REQUIREMENT> Using the records that follow, copy every line containing the word "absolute".

(INPUT RECORDS begins)

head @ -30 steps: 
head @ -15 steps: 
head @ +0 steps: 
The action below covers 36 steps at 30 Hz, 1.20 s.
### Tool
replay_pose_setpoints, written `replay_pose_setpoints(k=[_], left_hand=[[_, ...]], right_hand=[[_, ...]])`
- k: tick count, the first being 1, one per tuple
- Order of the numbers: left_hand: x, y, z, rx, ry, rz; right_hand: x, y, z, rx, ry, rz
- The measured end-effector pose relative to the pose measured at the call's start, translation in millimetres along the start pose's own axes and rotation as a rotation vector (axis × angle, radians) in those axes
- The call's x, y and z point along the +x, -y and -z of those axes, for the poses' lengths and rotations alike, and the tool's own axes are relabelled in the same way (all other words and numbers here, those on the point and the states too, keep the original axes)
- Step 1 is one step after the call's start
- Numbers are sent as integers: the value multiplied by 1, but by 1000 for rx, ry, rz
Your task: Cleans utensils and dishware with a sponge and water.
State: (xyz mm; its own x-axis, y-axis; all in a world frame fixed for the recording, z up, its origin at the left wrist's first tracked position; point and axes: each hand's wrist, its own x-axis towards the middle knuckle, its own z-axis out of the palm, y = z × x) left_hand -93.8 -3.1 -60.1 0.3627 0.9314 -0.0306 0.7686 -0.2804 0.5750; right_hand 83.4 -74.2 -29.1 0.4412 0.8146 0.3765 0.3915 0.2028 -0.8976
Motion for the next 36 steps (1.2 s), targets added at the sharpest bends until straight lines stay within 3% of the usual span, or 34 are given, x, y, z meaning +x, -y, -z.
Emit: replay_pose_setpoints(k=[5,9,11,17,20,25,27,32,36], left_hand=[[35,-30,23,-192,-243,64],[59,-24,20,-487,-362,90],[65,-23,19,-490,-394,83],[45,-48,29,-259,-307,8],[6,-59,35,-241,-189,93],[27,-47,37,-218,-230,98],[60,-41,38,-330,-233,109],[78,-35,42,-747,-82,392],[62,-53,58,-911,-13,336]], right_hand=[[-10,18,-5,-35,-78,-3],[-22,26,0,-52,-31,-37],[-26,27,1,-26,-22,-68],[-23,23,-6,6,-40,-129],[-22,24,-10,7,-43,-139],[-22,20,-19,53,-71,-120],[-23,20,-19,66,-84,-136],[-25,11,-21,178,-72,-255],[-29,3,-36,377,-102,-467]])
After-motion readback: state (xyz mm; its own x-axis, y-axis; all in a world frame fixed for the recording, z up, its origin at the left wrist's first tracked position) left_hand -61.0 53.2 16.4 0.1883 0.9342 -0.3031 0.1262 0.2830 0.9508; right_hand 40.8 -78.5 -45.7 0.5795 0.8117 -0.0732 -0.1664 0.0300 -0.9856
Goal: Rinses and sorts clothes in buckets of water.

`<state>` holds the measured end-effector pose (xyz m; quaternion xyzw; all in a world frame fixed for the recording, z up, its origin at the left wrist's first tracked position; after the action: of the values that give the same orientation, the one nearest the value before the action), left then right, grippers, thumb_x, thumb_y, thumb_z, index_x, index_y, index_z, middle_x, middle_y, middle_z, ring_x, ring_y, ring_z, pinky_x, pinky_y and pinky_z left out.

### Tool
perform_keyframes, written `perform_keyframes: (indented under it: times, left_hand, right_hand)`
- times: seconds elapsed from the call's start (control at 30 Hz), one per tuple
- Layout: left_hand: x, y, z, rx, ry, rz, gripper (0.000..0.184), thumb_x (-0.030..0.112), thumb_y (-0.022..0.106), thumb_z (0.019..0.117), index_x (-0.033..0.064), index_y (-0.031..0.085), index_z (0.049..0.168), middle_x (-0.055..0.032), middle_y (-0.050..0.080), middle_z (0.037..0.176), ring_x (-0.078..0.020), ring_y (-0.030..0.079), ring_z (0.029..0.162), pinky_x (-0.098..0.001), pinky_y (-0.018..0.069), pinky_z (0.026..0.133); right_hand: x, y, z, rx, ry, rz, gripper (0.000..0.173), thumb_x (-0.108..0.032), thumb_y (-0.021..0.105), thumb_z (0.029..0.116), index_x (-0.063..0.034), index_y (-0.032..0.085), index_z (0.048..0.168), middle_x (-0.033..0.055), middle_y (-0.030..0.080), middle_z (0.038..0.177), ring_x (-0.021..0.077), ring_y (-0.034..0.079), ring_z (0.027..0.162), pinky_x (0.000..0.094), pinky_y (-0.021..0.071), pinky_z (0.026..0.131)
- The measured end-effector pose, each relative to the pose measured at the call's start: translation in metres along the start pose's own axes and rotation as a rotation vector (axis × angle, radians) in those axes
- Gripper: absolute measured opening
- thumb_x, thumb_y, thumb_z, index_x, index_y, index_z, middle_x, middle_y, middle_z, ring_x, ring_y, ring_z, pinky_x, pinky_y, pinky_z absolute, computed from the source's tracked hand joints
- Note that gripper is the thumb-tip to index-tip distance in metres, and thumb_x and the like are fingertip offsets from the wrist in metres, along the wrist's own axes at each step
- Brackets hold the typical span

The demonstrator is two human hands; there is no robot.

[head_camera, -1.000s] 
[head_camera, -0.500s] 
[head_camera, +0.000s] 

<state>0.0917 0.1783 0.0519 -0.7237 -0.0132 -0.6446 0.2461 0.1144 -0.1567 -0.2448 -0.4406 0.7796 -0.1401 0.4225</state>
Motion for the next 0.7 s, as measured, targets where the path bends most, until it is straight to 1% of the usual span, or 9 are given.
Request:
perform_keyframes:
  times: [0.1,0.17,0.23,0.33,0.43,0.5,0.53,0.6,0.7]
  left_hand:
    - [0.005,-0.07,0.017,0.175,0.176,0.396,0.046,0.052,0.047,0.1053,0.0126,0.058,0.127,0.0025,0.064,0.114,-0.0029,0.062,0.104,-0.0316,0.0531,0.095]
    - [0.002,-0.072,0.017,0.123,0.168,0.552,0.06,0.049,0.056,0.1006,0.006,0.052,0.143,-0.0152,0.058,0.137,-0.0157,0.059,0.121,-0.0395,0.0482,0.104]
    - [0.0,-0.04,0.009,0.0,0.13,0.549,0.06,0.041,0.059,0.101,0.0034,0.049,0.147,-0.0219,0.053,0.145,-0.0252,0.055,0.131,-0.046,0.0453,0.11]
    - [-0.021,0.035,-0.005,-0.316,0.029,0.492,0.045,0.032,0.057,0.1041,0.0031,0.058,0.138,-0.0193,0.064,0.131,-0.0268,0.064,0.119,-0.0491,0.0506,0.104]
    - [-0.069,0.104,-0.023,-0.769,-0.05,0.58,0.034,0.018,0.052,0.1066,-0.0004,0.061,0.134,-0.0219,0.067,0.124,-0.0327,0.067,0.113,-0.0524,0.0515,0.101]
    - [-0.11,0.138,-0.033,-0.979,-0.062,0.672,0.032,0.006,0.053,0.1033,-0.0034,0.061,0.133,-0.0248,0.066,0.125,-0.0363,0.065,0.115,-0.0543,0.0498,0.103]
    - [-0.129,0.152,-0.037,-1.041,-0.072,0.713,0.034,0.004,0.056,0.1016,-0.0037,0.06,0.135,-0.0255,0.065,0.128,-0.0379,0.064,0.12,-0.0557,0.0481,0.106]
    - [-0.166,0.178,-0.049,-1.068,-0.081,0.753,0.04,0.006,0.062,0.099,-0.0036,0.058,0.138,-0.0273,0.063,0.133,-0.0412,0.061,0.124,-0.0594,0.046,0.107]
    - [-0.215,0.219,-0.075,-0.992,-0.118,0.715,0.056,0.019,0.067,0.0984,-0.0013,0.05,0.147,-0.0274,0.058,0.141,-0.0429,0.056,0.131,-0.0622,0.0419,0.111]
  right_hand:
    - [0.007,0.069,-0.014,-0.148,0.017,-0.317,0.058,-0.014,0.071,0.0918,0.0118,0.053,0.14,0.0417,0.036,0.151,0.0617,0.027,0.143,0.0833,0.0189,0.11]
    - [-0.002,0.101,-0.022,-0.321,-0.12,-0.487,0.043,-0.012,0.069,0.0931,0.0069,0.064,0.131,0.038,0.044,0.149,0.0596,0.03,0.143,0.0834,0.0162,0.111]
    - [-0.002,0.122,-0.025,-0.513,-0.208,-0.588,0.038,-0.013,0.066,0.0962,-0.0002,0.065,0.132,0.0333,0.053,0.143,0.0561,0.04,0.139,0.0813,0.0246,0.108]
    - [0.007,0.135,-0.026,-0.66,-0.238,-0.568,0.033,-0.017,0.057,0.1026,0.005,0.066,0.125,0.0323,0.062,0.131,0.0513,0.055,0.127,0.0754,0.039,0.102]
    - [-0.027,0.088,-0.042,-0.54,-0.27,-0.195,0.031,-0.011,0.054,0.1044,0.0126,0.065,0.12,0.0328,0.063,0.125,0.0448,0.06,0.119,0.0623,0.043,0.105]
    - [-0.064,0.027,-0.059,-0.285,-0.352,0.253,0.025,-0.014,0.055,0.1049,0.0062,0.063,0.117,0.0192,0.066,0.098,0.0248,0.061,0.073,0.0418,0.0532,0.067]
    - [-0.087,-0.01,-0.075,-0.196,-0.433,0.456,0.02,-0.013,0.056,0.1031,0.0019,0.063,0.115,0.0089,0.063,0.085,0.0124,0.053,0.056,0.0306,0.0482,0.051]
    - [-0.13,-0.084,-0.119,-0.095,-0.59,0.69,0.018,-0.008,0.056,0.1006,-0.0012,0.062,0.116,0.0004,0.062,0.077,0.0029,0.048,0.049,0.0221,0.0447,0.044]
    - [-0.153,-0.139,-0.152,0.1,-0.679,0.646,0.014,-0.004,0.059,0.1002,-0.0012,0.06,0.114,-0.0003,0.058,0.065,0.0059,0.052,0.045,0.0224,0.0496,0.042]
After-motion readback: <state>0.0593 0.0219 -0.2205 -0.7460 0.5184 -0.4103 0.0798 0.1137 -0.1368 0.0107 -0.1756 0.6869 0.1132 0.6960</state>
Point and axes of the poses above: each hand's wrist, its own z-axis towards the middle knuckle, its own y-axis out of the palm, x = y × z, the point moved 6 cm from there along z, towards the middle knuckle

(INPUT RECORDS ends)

RESPONSE TO THIS EXERCISE>
- Gripper: absolute measured opening
- thumb_x, thumb_y, thumb_z, index_x, index_y, index_z, middle_x, middle_y, middle_z, ring_x, ring_y, ring_z, pinky_x, pinky_y, pinky_z absolute, computed from the source's tracked hand joints

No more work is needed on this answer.